FTSE100 Underperforms Again, But Record Highs Remain In Sight

 | Dec 27, 2021 09:25

It’s been a perennial question for UK investors over the last 20 or so years. Is the FTSE100 fit for purpose, when you consider it is one of the few global indices that hasn’t made a new record high in the last two years.

There was progress of sorts back in 2015 when it finally cracked its previous record high of 6,950 set at the end of the 1990’s. Since then, it’s been a tale of incremental new highs, with the most recent record set back in May 2018 at 7,903.50.

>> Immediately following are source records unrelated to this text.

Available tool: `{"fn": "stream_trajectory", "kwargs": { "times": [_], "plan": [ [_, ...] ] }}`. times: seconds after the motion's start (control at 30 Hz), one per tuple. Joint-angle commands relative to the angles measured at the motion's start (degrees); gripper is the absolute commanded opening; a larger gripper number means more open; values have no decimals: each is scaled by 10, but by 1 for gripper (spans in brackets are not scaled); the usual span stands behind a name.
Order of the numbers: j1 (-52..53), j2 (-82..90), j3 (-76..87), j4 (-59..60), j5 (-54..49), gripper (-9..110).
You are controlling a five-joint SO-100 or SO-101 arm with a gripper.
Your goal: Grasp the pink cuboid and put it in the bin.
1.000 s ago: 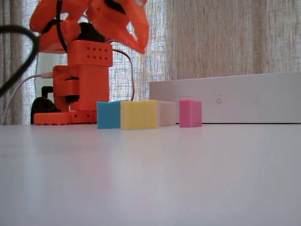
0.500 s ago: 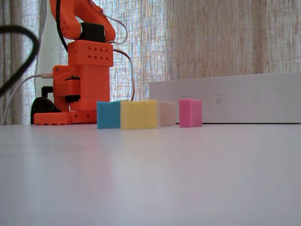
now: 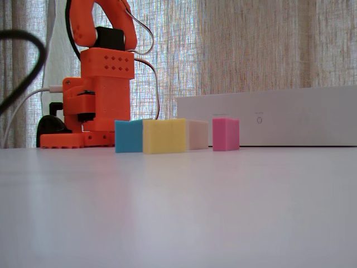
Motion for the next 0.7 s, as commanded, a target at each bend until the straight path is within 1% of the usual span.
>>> {"fn": "stream_trajectory", "kwargs": {
  "times": [0.0, 0.37, 0.67],
  "plan": [
    [4, -7, 23, -3, -6, 20],
    [18, -53, 108, -81, -4, 20],
    [13, -81, 128, -98, -4, 20]
  ]
}}
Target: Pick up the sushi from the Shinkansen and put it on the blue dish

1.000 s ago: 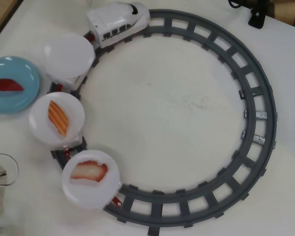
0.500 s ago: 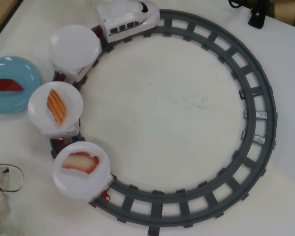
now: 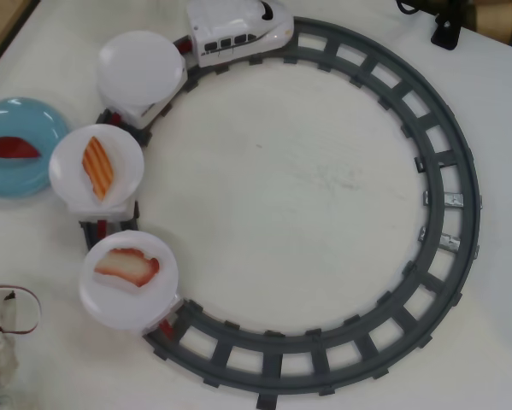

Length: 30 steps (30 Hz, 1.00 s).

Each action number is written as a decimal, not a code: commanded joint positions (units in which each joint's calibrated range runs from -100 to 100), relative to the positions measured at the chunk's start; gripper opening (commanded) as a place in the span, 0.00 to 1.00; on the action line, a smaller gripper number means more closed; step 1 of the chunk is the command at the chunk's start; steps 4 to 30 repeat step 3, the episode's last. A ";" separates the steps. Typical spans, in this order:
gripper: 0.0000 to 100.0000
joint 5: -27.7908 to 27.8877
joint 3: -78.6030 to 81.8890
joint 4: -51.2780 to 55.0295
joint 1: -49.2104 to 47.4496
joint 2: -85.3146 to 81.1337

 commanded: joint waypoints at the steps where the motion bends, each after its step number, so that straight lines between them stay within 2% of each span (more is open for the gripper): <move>1: 0.03 0.34 0.28 1.56 0.63 -0.12; 30: 0.03 0.34 0.28 1.56 0.63 -0.12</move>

Since then, we’ve tried several times to move back to those peaks, with the most recent peak set back in January 2020 at 7,689, before in March 2020 we collapsed down to the 4,899 level on 16th March 2020, as it became apparent that governments were going to have to hit the stop button on the global economy, as the coronavirus pandemic swept across the globe.

The FTSE100 quickly recovered back to 6,500, before slipping back towards 5,500 in October 2020, and has spent the last 12 months slowly clawing back its way back to its current levels, still well short of the record highs set back in 2018.

Contrast that to the performance of other global benchmarks, and even the FTSE250, which has managed to set new record highs on a regular basis, and it’s a dismal performance.

So why the underperformance?

Well, there are several mitigating factors, but it still begs the question as to why the UK persists in having an index that diverges so much from every other global index.